_EXERCISE DESCRIPTION_
For the data below, retype word for word the lines from the one containing "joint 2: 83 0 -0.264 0" through the one containing "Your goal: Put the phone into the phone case"; drop the pictures.

Records excerpted from a collection
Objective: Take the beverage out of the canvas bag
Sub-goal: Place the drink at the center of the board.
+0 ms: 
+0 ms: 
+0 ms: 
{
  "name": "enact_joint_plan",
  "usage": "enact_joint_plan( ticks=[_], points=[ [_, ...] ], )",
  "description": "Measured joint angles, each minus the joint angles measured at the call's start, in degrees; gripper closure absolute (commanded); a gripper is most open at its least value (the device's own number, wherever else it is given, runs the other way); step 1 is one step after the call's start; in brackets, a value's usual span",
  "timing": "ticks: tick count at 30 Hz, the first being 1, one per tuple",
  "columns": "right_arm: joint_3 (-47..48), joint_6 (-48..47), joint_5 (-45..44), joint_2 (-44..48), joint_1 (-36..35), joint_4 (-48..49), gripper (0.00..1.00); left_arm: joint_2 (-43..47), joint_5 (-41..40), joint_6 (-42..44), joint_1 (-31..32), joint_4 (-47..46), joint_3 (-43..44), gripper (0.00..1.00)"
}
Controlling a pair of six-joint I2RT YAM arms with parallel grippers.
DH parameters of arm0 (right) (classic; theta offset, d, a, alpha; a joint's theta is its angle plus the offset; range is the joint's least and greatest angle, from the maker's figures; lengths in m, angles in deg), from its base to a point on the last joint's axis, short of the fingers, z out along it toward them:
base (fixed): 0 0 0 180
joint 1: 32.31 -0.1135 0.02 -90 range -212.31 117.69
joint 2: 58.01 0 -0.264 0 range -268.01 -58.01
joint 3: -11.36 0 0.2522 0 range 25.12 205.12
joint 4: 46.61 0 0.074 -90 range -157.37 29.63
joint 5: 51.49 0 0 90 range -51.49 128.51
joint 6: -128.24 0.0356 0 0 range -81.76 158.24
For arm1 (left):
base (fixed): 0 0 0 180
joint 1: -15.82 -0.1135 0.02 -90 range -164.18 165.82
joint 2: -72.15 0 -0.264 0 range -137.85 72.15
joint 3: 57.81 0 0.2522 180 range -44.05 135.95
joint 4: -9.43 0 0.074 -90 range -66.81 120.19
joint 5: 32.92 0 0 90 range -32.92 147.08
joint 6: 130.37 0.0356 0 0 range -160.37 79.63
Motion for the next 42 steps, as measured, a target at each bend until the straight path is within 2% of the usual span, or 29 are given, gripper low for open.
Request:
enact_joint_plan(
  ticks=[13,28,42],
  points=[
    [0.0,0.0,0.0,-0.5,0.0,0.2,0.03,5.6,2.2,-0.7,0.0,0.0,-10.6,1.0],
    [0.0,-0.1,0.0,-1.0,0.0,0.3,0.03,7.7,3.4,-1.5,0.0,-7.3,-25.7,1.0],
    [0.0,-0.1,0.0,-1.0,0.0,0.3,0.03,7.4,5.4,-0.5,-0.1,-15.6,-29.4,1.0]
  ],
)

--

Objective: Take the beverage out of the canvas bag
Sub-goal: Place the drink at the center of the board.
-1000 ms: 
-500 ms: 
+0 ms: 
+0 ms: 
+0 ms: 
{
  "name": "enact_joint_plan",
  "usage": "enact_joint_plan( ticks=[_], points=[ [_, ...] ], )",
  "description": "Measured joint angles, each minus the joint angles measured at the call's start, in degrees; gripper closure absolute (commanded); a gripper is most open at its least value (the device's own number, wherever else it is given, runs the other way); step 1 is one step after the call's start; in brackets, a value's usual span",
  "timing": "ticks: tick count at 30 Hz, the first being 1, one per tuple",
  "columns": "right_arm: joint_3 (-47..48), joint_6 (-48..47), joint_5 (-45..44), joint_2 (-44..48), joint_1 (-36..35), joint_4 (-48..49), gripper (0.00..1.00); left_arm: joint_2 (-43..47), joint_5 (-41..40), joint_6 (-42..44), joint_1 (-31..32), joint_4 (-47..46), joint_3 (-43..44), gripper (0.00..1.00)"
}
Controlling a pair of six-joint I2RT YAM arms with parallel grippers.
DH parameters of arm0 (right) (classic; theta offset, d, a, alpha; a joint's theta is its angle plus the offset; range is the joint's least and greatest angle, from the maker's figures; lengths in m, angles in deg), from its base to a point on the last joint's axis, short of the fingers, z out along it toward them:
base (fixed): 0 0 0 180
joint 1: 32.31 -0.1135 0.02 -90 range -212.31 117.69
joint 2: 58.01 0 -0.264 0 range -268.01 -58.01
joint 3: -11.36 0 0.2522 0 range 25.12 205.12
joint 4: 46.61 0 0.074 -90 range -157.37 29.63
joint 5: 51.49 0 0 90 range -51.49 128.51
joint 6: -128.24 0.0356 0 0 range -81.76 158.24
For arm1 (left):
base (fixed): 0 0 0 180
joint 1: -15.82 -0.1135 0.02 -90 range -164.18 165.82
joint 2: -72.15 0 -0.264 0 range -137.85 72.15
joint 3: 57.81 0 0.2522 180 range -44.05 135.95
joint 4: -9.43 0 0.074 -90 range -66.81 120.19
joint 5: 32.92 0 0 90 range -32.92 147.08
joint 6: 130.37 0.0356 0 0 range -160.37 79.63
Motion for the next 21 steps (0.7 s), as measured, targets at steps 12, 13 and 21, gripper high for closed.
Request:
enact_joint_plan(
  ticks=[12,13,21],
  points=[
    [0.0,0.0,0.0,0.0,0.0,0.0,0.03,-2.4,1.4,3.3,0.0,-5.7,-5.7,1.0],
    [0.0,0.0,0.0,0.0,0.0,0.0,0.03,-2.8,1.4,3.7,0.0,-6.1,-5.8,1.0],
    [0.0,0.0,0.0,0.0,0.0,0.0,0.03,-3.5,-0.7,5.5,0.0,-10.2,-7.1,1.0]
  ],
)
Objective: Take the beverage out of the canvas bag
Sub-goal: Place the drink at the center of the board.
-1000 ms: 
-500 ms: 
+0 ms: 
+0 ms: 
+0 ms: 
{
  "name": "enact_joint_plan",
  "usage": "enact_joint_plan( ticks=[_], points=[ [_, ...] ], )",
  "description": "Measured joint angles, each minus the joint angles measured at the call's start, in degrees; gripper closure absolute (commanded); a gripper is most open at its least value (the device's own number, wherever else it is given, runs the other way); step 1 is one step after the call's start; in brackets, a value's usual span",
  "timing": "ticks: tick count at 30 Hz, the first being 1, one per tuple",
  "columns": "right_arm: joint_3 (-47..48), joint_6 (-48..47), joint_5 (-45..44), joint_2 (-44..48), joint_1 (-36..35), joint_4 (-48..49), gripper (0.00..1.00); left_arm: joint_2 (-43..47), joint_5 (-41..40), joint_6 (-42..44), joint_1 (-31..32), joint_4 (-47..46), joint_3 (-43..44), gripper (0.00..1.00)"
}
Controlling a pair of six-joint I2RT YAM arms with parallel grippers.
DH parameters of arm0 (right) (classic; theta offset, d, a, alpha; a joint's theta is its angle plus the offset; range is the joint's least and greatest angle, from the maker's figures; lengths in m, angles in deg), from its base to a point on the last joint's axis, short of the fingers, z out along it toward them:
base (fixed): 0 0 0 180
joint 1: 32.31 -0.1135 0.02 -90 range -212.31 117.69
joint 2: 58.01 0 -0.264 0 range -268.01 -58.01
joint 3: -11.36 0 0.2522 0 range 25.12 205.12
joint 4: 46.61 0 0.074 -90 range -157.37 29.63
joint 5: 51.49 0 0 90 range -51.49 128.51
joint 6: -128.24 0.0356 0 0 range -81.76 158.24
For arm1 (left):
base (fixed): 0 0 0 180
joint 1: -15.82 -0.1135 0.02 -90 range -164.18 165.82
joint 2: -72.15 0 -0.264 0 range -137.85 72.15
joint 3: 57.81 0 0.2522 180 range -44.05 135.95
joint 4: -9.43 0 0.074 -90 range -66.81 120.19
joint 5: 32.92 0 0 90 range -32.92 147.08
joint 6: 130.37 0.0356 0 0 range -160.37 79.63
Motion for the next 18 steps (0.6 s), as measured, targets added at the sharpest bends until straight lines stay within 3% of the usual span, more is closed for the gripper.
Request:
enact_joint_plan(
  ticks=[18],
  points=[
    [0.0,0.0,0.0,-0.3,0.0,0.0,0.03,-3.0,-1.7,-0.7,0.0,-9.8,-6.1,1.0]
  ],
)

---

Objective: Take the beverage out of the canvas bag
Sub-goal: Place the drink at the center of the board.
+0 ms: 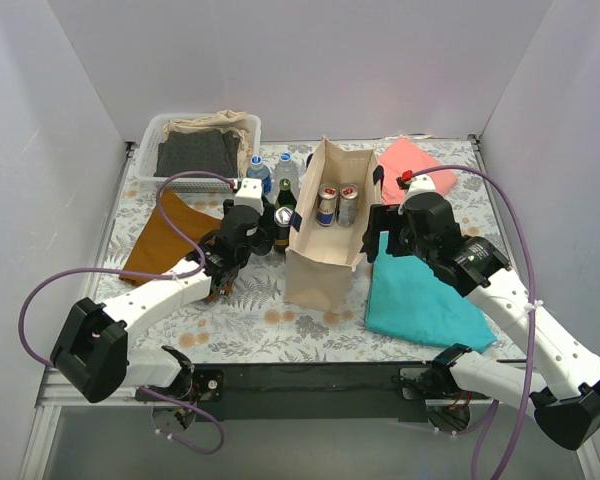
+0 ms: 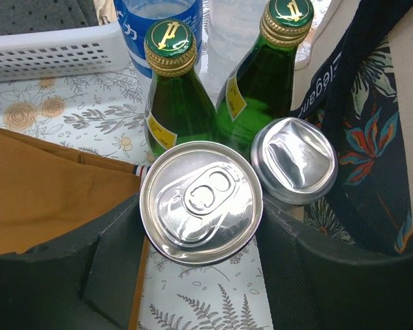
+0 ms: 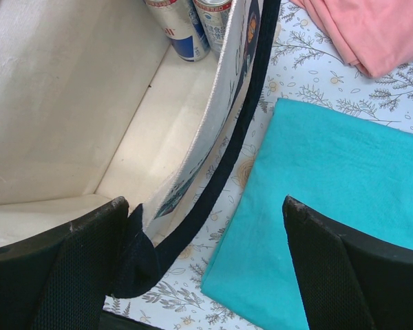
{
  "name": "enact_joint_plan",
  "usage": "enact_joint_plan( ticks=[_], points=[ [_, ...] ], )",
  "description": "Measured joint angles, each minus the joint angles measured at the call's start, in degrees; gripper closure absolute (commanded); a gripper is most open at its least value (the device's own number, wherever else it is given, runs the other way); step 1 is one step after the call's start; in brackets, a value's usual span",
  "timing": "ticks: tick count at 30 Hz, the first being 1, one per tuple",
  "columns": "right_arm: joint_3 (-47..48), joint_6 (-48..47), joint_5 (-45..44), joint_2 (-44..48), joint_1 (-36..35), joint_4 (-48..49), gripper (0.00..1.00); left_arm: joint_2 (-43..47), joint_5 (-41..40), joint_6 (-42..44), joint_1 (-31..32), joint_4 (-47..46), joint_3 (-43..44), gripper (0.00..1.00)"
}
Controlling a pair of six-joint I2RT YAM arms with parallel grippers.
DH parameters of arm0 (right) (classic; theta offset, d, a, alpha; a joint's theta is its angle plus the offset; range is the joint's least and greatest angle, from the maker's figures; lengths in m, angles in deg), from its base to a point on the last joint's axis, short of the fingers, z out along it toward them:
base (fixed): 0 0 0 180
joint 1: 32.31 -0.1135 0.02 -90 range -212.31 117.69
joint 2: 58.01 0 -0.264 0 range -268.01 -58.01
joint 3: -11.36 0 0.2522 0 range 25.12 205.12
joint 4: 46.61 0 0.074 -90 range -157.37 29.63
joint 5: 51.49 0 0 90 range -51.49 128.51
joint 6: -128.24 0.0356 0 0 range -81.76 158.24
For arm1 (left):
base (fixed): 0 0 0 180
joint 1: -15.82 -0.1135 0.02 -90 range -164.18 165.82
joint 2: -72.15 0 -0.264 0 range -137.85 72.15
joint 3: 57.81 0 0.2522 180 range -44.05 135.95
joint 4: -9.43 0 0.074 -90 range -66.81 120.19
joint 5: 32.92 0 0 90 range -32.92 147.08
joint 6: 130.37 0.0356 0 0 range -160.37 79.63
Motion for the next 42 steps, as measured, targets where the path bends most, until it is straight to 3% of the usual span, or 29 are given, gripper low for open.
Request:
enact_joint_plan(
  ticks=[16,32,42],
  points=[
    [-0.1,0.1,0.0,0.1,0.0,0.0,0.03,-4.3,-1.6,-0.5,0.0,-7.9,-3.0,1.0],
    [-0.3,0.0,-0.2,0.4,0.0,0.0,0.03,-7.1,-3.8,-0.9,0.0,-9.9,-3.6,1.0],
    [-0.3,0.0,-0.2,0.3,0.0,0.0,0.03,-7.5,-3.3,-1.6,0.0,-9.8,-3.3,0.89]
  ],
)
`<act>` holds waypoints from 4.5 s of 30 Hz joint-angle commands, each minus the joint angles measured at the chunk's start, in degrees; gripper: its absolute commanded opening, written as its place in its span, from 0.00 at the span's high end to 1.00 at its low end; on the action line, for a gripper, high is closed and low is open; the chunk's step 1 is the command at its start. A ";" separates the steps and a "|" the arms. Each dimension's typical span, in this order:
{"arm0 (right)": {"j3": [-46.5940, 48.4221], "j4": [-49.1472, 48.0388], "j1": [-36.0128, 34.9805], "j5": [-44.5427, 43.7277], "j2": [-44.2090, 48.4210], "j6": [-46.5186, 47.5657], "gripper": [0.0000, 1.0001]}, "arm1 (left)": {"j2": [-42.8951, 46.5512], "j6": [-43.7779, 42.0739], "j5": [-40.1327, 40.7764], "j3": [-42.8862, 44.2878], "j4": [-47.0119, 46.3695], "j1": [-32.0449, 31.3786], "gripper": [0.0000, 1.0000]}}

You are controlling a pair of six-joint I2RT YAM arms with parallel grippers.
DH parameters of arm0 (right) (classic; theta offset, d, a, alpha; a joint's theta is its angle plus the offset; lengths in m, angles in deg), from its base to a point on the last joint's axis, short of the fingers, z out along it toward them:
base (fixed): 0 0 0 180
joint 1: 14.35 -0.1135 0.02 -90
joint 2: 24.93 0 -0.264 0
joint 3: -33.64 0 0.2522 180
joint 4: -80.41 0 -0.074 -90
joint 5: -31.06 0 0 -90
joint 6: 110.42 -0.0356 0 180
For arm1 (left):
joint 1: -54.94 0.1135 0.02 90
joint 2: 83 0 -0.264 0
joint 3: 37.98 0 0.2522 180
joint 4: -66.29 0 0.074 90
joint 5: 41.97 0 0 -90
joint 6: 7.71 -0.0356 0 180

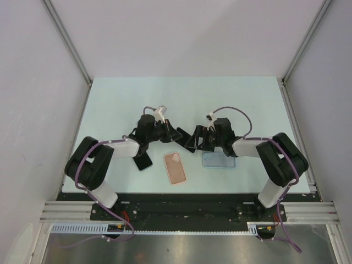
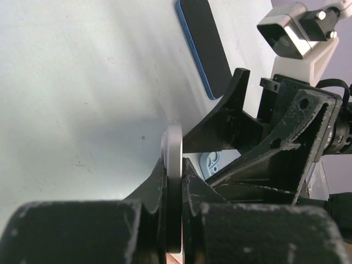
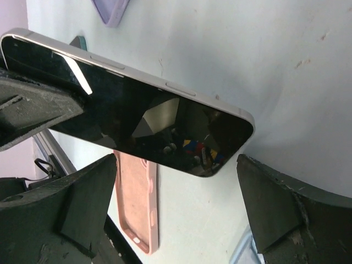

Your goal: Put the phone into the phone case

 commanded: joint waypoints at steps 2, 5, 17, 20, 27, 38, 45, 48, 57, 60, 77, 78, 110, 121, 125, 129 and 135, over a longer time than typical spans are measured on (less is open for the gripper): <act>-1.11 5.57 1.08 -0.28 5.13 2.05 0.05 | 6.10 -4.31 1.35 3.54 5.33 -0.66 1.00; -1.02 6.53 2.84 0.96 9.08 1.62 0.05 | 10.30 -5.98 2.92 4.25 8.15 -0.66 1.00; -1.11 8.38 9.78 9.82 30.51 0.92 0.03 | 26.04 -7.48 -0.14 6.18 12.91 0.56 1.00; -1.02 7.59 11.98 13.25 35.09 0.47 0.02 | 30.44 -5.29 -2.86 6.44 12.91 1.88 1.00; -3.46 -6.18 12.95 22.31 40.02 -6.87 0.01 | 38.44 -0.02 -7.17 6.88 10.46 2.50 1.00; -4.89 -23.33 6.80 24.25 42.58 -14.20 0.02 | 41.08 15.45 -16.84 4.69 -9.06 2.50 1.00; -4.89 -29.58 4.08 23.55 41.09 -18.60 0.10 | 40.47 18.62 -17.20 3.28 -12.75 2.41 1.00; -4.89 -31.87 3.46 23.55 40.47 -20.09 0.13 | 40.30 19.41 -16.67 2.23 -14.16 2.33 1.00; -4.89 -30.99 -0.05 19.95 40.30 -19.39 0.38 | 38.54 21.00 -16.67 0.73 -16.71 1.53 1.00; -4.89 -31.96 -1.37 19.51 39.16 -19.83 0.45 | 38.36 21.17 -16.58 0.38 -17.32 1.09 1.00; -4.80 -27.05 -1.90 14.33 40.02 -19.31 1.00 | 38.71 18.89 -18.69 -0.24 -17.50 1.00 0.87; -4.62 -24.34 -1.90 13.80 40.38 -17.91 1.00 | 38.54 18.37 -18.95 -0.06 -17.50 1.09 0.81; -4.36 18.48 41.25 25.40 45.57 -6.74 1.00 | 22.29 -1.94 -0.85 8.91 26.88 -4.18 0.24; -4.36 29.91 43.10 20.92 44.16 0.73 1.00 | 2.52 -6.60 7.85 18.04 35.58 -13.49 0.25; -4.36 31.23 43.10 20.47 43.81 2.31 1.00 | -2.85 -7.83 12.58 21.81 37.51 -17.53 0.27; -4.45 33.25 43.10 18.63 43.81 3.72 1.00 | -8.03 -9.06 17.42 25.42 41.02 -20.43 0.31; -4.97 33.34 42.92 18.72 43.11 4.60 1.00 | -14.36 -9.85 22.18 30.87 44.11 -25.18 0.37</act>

_ANSWER TO THE PROBLEM_
joint 2: 83 0 -0.264 0
joint 3: 37.98 0 0.2522 180
joint 4: -66.29 0 0.074 90
joint 5: 41.97 0 0 -90
joint 6: 7.71 -0.0356 0 180


Your goal: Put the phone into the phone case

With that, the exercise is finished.